Treasury committee tells government to scrap HRA borrowing cap

22 Jan 18

The government cannot meet its housebuilding targets unless it scraps the borrowing cap on local authority housing revenue accounts to “unleash” council housebuilding, MPs have said.

In its report on the Autumn Budget 2017, the Treasury Committee said this step was essential for the government to meet its target of building 300,000 new homes a year. Only 217,000 new homes were built last year.

The MPs said that, although the government raised the borrowing cap for councils in areas of high affordability by £1bn, council housebuilding above that level would be needed. “Private housebuilders have consistently provided 150,000 units per year, so the target is unlikely to be met without a significant increase in supply by local authorities,” it said.

“To achieve this, the housing revenue account borrowing cap should be removed. At the very least, the Treasury should define the allocation criteria for the additional £1bn more clearly.”
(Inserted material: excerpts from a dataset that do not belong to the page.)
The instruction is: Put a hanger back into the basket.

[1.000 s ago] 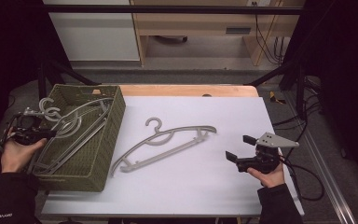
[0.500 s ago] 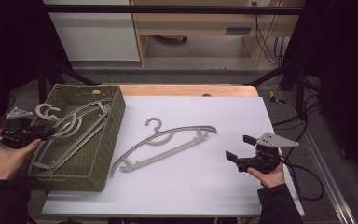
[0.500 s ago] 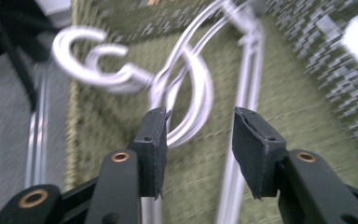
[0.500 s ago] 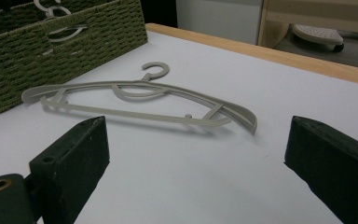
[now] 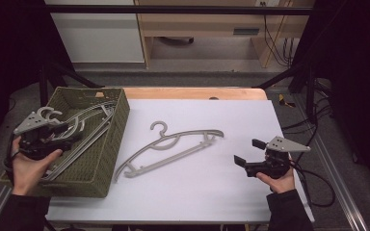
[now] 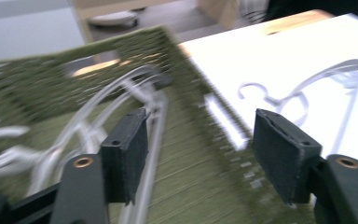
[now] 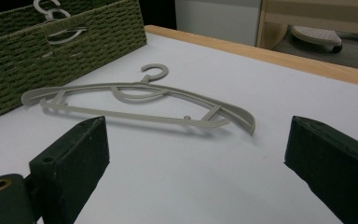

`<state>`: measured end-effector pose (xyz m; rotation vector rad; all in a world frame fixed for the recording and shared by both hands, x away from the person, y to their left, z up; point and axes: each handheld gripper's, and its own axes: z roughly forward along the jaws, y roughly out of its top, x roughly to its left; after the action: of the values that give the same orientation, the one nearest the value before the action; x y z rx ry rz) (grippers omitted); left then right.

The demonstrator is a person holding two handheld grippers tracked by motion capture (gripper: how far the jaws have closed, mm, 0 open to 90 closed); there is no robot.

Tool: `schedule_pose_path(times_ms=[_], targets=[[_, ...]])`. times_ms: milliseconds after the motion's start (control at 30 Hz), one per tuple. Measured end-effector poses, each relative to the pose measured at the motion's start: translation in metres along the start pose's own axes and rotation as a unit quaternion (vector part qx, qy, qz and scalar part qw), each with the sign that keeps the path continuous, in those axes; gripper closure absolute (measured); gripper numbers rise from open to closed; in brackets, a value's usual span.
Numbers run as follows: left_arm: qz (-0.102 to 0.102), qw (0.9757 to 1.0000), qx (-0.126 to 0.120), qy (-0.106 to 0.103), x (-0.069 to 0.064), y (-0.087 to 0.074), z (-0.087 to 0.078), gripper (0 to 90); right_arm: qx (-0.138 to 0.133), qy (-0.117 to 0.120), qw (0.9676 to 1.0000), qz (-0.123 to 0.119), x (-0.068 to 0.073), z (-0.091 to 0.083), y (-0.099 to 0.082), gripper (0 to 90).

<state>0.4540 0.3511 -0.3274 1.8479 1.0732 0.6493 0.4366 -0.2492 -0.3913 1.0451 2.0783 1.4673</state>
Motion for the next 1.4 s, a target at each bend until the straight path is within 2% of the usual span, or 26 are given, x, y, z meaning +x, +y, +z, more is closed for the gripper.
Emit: schedule_pose_path(times_ms=[100,200,333,467,600,767,900,1033,1133,1200,1267,1400], targets=[[0.012,0.9997,-0.011,-0.02,-0.02,0.004,0.005,29.6,-0.001,0.001,1.0,0.002,0.0,0.0,0.0,6.6],[0.032,0.9986,-0.016,-0.04,-0.04,0.009,0.011,28.1,0.001,0.0,1.0,0.0,-0.001,0.0,0.0,6.5],[0.058,0.996,-0.016,-0.066,-0.068,0.014,0.02,26.2,0.001,0.0,1.0,0.002,-0.001,0.001,-0.001,6.5],[0.072,0.9926,-0.01,-0.097,-0.094,0.018,0.034,24.0,-0.001,0.0,1.0,0.003,-0.001,-0.001,0.0,6.5],[0.072,0.9901,-0.007,-0.12,-0.114,0.02,0.052,19.8,0.0,0.0,1.0,0.002,-0.001,-0.001,0.0,6.5],[0.08,0.987,0.009,-0.139,-0.134,0.015,0.075,15.5,-0.002,0.001,1.0,0.001,-0.001,-0.001,0.0,6.4],[0.084,0.983,0.028,-0.161,-0.149,0.01,0.097,15.7,-0.003,0.002,1.0,0.001,-0.001,-0.002,0.0,6.5],[0.096,0.9797,0.046,-0.17,-0.164,0.007,0.118,16.7,-0.003,0.002,1.0,0.002,-0.001,-0.002,0.0,6.5],[0.102,0.9772,0.058,-0.177,-0.171,0.004,0.133,18.0,-0.003,0.002,1.0,0.002,-0.001,-0.001,0.0,6.4],[0.103,0.9763,0.064,-0.179,-0.174,0.003,0.142,19.4,-0.003,0.002,1.0,0.002,-0.001,-0.002,0.0,6.4],[0.106,0.9743,0.071,-0.186,-0.177,0.0,0.15,22.3,-0.003,0.002,1.0,0.002,-0.001,-0.002,0.0,6.5],[0.111,0.9693,0.102,-0.194,-0.18,-0.006,0.17,27.4,-0.004,0.004,1.0,0.002,-0.001,-0.002,0.0,6.5]])
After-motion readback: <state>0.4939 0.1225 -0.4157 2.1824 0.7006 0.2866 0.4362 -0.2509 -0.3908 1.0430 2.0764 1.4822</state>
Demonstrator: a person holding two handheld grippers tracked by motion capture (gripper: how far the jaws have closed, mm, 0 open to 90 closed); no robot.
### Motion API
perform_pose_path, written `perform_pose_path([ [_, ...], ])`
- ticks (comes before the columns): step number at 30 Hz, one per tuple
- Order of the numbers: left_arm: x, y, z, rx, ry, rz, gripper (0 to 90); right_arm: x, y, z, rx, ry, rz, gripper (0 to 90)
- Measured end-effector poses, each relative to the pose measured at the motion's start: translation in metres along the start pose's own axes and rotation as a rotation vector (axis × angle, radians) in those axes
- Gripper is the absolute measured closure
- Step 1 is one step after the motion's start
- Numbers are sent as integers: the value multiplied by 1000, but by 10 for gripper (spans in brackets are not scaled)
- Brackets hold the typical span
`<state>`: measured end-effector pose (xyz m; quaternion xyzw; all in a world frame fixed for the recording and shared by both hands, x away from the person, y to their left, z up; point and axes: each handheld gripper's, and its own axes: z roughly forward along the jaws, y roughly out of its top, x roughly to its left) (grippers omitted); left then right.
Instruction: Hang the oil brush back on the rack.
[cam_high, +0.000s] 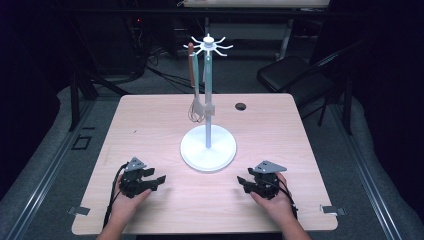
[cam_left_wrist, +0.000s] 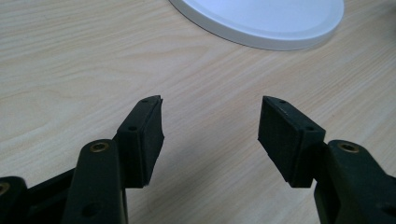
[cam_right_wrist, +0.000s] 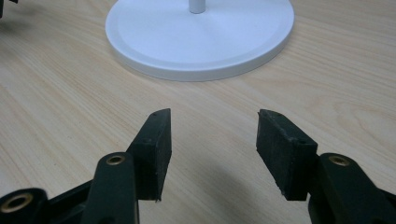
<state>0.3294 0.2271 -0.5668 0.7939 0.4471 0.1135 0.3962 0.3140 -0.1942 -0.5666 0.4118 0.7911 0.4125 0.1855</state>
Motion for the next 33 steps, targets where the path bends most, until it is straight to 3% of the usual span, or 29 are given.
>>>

Committee chair, the former Conservative education secretary Nicky Morgan, said: “The chancellor pledged to ‘fix the broken housing market’, but the government is going to find it very difficult to meet this ambition. The increase in the cap on borrowing for local authorities to build homes is a step in the right direction, but it doesn’t go far enough.

“The borrowing cap restricts the number of homes that local authorities could deliver. To achieve the government target of 300,000 new homes per year, the cap should be abolished. The potential of local authorities to build should be unleashed.”

Her call was welcomed by the Local Government Association, whose Conservative chair Lord Porter said: “It is great that the influential Treasury committee has backed our call for councils to be given the freedom to borrow to build more of the new homes our communities desperately need.

“This is significant recognition of our central argument about the vital role councils must play in solving our housing shortage.”

The committee also looked at other aspects of the Budget and said the Office of Budget Responsibility should make a special forecast on the impact of Brexit before Parliament votes on the EU withdrawal agreement.

In evidence to the committee, OBR chair Robert Chote said the consequences of Brexit on economic growth were likely to be so substantial as to dwarf the impact of any one-off ‘divorce bill’.

“To ensure Parliament is fully informed about these economic and fiscal impacts, the OBR should publish a ‘special forecast’ before the introduction of the withdrawal agreement and Implementation Bill,” the report said.

It also noted that ministers had admitted that using the “statistically-flawed” Retail Prices Index (RPI) to increase the business rates multiplier was unfair on businesses.

“Having acknowledged that RPI is unfair, and removing the link between RPI and the uprating of pensions, benefits, and tax allowances, the government should stop using RPI for any indexation purpose where legally possible [including] calculating the interest rate on student loans, the uprating of rail fares, and air passenger duty.”